In State v. Bode, 144 Ohio St.3d 155, 2015-Ohio-1519, the Ohio Supreme Court decided an issue affecting juveniles and the ability of the state to enhance a DUI charge based on prior juvenile adjudications.
As a juvenile, the defendant was arrested for violating an equivalent offense 4511.19(A)(1)(a), colloquially referred to as a DUI charge. He was not represented by counsel. By 2011 Bode had been convicted of three more DUI charges. In 2011, Bode was indicted for and convicted of felony DUI charges. The cases were felonies because of Ohio enhancement statute R.C. 4511.19(G)(1)(d), which relied on his prior juvenile offense to enhance his charged to a felony. In Ohio, if you accumulate “five or more” DUI offenses within a twenty (20) year period, you may be charged with a felony of the fourth degree. Here, the government was attempting to use his juvenile offenses as one of the “five or more.”

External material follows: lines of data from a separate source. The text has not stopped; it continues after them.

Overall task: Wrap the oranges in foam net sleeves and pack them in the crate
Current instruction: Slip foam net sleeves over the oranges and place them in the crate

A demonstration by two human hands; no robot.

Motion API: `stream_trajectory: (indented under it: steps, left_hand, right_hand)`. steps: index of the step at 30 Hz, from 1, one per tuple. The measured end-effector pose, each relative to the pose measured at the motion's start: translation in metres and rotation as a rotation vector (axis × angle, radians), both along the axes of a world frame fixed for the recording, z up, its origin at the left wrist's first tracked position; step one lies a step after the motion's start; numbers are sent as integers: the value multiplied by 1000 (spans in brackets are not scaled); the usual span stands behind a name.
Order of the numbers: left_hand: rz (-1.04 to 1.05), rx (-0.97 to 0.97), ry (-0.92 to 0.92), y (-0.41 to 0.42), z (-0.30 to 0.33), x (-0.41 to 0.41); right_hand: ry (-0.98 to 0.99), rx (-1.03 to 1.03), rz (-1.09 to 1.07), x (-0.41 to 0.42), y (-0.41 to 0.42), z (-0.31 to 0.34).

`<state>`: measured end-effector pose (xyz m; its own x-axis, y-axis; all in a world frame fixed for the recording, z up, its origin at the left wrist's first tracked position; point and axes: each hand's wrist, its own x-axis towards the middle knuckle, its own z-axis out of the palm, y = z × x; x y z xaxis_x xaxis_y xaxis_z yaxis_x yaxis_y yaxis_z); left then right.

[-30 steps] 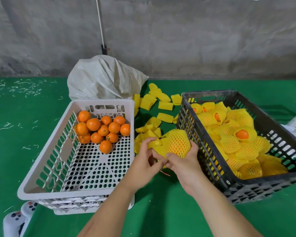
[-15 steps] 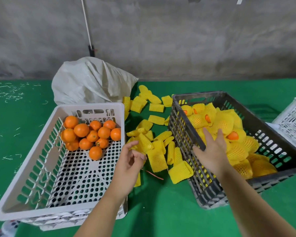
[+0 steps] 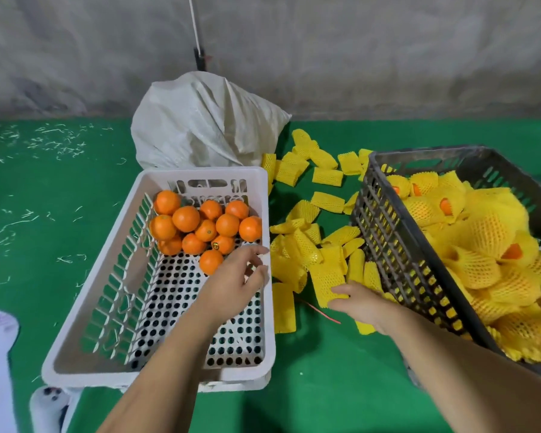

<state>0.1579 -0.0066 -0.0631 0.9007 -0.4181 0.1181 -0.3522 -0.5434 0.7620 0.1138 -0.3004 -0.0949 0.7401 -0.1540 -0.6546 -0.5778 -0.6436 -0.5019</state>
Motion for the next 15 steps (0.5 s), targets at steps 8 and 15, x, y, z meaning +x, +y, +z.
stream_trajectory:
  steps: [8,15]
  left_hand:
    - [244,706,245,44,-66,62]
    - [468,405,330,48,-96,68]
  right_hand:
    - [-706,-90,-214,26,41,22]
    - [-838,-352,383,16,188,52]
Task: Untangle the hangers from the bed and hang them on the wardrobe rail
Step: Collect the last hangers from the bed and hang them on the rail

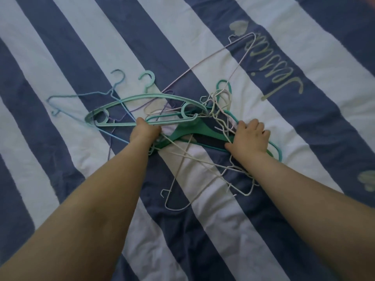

The defense argued that because he did not waive his right to counsel at his 1992 juvenile adjudication, the state should not be allowed to use that disposition against him. In a narrow 4 to 3 decision, the Ohio Supreme Court agreed. Relying heavily upon well-recognized Due Process cases, the court did not accept the state’s argument that since he was not incarcerated in the 1992 adjudication, he should not have been afforded counsel. The opinion, in dicta, also shows continued life for the collateral attack of a prior sentence under the State v. Brooke, 113 Ohio St.3d 199, 2007-Ohio-1533 analysis.